> Task:
State only how many lines in the listing contain the string "directive".

> The data:
----
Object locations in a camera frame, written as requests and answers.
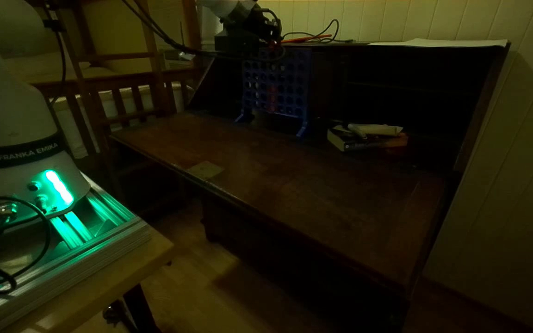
desk surface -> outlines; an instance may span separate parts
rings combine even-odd
[[[416,280],[446,194],[442,174],[383,154],[350,157],[194,113],[115,141],[400,292]]]
[[[7,331],[72,331],[111,302],[120,300],[124,292],[167,263],[174,246],[152,228],[146,228],[146,233],[148,241],[143,246],[65,291],[54,302],[7,328]]]

metal stand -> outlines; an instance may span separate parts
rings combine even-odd
[[[131,318],[141,333],[159,333],[150,305],[143,294],[141,285],[135,285],[124,296],[124,304],[131,313]]]
[[[106,307],[102,313],[104,320],[111,326],[122,324],[128,333],[137,333],[135,324],[131,322],[128,311],[124,309],[122,302],[113,302],[111,305]]]

wall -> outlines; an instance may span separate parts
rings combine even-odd
[[[285,32],[509,39],[511,56],[426,276],[533,326],[533,0],[261,0]]]

wooden floor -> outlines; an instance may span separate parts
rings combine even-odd
[[[192,200],[152,226],[174,244],[174,259],[143,289],[163,333],[328,333],[331,322],[268,281],[220,244],[207,243],[202,207]],[[102,315],[78,333],[122,333]],[[422,281],[407,315],[405,333],[518,333],[520,326]]]

stack of books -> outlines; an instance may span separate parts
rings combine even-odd
[[[370,148],[402,148],[407,146],[407,135],[400,126],[333,126],[326,133],[328,143],[331,143],[339,152],[359,152]]]

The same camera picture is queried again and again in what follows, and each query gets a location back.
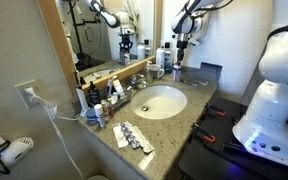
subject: wall outlet plate
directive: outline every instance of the wall outlet plate
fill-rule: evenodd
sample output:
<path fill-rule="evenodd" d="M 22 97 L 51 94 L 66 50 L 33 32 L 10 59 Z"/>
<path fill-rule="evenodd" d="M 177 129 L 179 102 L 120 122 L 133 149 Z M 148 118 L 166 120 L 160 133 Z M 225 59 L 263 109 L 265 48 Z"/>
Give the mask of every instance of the wall outlet plate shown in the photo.
<path fill-rule="evenodd" d="M 38 105 L 38 103 L 31 103 L 28 96 L 25 94 L 24 89 L 28 88 L 28 87 L 33 87 L 35 93 L 38 96 L 40 96 L 41 98 L 43 98 L 43 97 L 42 97 L 42 93 L 40 91 L 40 88 L 38 86 L 36 79 L 15 85 L 16 91 L 17 91 L 18 95 L 21 97 L 23 103 L 25 104 L 25 107 L 27 109 L 30 109 L 30 108 Z"/>

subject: granite countertop
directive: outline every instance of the granite countertop
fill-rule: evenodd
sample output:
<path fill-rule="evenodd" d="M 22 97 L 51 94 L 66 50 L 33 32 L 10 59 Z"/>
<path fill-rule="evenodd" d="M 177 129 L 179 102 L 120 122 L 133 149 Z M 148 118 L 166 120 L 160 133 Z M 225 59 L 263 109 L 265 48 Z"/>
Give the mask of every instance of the granite countertop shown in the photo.
<path fill-rule="evenodd" d="M 180 89 L 187 97 L 186 107 L 177 115 L 163 119 L 150 120 L 137 116 L 127 103 L 115 112 L 113 120 L 106 124 L 105 129 L 98 125 L 89 125 L 86 118 L 80 123 L 91 135 L 98 138 L 120 159 L 132 167 L 145 179 L 165 179 L 175 158 L 191 132 L 191 125 L 201 115 L 204 105 L 215 93 L 218 83 L 208 83 L 207 86 L 190 86 L 181 82 L 171 81 L 171 75 L 164 75 L 152 85 L 167 84 Z M 145 138 L 154 146 L 150 154 L 144 154 L 142 149 L 133 150 L 130 146 L 118 148 L 113 133 L 113 124 L 128 121 L 137 126 Z"/>

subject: mirror
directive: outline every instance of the mirror
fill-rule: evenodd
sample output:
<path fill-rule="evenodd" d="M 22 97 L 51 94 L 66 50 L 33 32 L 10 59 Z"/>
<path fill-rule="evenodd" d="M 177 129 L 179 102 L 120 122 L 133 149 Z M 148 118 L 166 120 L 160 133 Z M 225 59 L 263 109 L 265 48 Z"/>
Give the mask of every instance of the mirror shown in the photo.
<path fill-rule="evenodd" d="M 77 94 L 76 94 L 76 86 L 78 84 L 78 76 L 76 76 L 76 66 L 74 64 L 74 59 L 73 59 L 73 55 L 72 55 L 72 51 L 71 49 L 75 48 L 75 51 L 78 51 L 79 48 L 76 48 L 72 46 L 70 46 L 69 42 L 67 41 L 66 38 L 66 34 L 65 34 L 65 30 L 63 29 L 63 24 L 61 22 L 61 18 L 59 15 L 59 12 L 57 11 L 57 6 L 56 6 L 56 0 L 37 0 L 38 5 L 39 5 L 39 9 L 40 12 L 43 16 L 45 25 L 47 27 L 48 33 L 50 35 L 50 38 L 52 40 L 53 43 L 53 47 L 54 50 L 56 52 L 56 55 L 58 57 L 59 63 L 61 65 L 63 74 L 65 76 L 66 79 L 66 83 L 70 89 L 71 95 L 72 95 L 72 101 L 76 102 L 78 100 L 77 98 Z M 84 4 L 83 1 L 78 1 L 79 5 L 81 6 L 82 4 Z M 118 2 L 117 0 L 104 0 L 104 3 L 109 4 L 109 6 L 112 6 L 114 4 L 117 4 L 116 2 Z M 161 0 L 137 0 L 138 5 L 139 5 L 139 9 L 142 8 L 142 14 L 139 15 L 139 21 L 141 21 L 141 18 L 143 19 L 143 22 L 146 22 L 145 25 L 141 25 L 143 27 L 147 27 L 146 29 L 139 27 L 139 36 L 138 36 L 138 40 L 143 41 L 144 39 L 150 39 L 150 43 L 151 43 L 151 49 L 155 50 L 157 45 L 160 42 L 160 33 L 161 33 L 161 18 L 162 18 L 162 4 L 163 1 Z M 146 17 L 148 17 L 147 13 L 148 11 L 145 11 L 145 7 L 146 4 L 148 2 L 152 2 L 152 19 L 145 19 Z M 106 82 L 107 79 L 111 76 L 114 75 L 118 75 L 119 79 L 123 79 L 124 77 L 127 77 L 128 75 L 135 73 L 141 69 L 144 68 L 146 61 L 147 60 L 154 60 L 154 56 L 144 59 L 142 61 L 139 61 L 133 65 L 130 66 L 118 66 L 116 67 L 115 65 L 118 64 L 116 63 L 116 59 L 119 58 L 119 42 L 121 41 L 121 37 L 118 36 L 118 32 L 119 32 L 119 28 L 115 28 L 115 29 L 111 29 L 109 28 L 106 24 L 104 24 L 104 20 L 101 19 L 102 23 L 94 23 L 95 27 L 97 26 L 99 29 L 99 24 L 101 29 L 106 29 L 106 31 L 104 30 L 104 32 L 107 32 L 108 36 L 103 37 L 108 39 L 108 43 L 109 44 L 109 49 L 111 51 L 111 58 L 107 58 L 108 54 L 105 50 L 101 50 L 98 51 L 98 56 L 102 56 L 104 57 L 103 59 L 109 59 L 108 63 L 113 63 L 114 65 L 109 65 L 109 66 L 105 66 L 105 68 L 109 67 L 109 68 L 118 68 L 119 70 L 109 74 L 108 76 L 105 77 L 98 77 L 98 79 L 96 81 L 94 81 L 94 84 L 99 88 L 99 89 L 103 89 L 106 86 Z M 86 32 L 89 33 L 89 39 L 91 39 L 91 35 L 94 35 L 94 40 L 97 37 L 97 35 L 95 35 L 95 30 L 93 33 L 91 32 Z M 137 46 L 137 41 L 134 38 L 134 45 L 131 48 L 131 54 L 136 54 L 136 46 Z M 89 70 L 89 72 L 94 72 L 94 71 L 98 71 L 98 70 L 103 70 L 104 68 L 102 67 L 103 64 L 102 63 L 98 66 L 94 66 L 91 67 Z M 87 89 L 89 85 L 83 85 L 83 89 Z"/>

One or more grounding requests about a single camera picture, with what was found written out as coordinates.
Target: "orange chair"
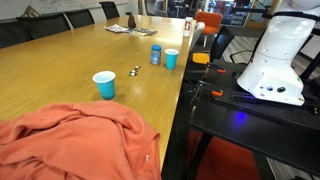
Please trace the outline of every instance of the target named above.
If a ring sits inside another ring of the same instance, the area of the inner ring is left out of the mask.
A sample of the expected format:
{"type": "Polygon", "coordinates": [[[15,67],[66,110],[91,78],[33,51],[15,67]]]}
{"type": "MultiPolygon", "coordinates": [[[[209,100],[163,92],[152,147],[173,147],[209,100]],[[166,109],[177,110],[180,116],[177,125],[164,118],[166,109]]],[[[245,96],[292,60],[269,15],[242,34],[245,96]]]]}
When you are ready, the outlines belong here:
{"type": "Polygon", "coordinates": [[[204,22],[206,25],[202,31],[202,35],[204,35],[203,47],[206,47],[207,37],[219,32],[222,14],[198,11],[195,19],[197,22],[204,22]]]}

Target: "floor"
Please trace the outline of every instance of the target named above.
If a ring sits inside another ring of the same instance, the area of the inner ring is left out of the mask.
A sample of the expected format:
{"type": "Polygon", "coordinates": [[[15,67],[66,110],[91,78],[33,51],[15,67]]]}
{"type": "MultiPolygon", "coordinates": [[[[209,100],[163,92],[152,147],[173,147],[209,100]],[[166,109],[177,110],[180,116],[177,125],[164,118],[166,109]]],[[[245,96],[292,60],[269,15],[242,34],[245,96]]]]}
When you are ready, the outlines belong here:
{"type": "MultiPolygon", "coordinates": [[[[262,33],[262,29],[256,28],[241,28],[232,27],[229,29],[236,35],[235,40],[232,42],[234,46],[236,43],[242,42],[246,44],[246,41],[255,42],[257,38],[262,33]]],[[[213,36],[209,37],[207,40],[207,46],[203,47],[203,39],[200,38],[194,47],[194,51],[209,51],[210,44],[213,41],[213,36]]],[[[253,48],[251,46],[242,45],[243,49],[253,48]]],[[[229,54],[235,49],[228,47],[224,53],[225,60],[229,61],[229,54]]],[[[181,88],[182,92],[187,92],[191,87],[188,84],[183,84],[181,88]]],[[[164,180],[179,180],[185,179],[187,163],[187,143],[188,143],[188,132],[189,132],[189,117],[192,111],[192,106],[190,105],[190,100],[193,93],[186,93],[184,96],[180,96],[178,100],[178,106],[176,110],[175,120],[170,136],[170,141],[168,145],[168,150],[166,154],[166,159],[162,169],[162,178],[164,180]]],[[[277,179],[277,180],[291,180],[295,179],[296,176],[301,177],[306,180],[320,180],[320,178],[311,176],[308,173],[299,171],[290,166],[284,165],[280,162],[274,161],[272,159],[267,159],[266,163],[257,164],[261,170],[261,178],[264,180],[277,179]]]]}

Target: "desk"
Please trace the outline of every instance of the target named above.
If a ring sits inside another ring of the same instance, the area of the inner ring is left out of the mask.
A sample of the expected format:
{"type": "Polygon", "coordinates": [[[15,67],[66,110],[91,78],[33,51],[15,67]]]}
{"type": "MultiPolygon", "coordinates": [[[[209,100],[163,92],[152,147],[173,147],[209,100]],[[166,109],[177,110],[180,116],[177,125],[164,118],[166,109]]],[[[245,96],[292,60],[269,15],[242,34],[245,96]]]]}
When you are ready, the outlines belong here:
{"type": "Polygon", "coordinates": [[[0,49],[0,119],[8,120],[52,103],[101,100],[92,76],[116,74],[113,101],[141,114],[161,135],[161,166],[166,153],[192,36],[183,37],[184,19],[135,16],[137,28],[152,36],[113,33],[104,26],[127,25],[114,18],[28,43],[0,49]],[[162,63],[150,64],[151,45],[163,48],[162,63]],[[165,68],[164,50],[180,51],[174,70],[165,68]],[[136,65],[139,74],[129,77],[136,65]]]}
{"type": "MultiPolygon", "coordinates": [[[[243,65],[239,64],[222,61],[216,61],[216,64],[227,69],[226,75],[232,73],[230,67],[243,69],[243,65]]],[[[209,72],[207,81],[215,81],[212,71],[209,72]]],[[[222,107],[213,103],[211,97],[206,94],[200,96],[192,113],[191,124],[204,132],[204,135],[190,165],[188,179],[194,178],[197,166],[213,136],[313,175],[320,175],[319,131],[299,128],[285,122],[267,120],[241,110],[222,107]]]]}

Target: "paper cup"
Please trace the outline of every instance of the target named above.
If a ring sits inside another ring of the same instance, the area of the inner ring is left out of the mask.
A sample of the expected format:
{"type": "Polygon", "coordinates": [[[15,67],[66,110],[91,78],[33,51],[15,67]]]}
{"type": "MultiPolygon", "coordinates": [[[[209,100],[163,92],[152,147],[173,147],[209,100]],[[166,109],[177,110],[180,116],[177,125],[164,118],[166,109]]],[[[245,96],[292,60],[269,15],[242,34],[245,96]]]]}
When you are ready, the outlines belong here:
{"type": "Polygon", "coordinates": [[[176,49],[167,49],[165,50],[165,53],[166,53],[166,68],[172,70],[176,67],[179,51],[176,49]]]}
{"type": "Polygon", "coordinates": [[[101,71],[93,76],[93,81],[97,84],[103,99],[110,100],[115,97],[114,78],[116,75],[112,71],[101,71]]]}

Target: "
----
> Response to the task:
3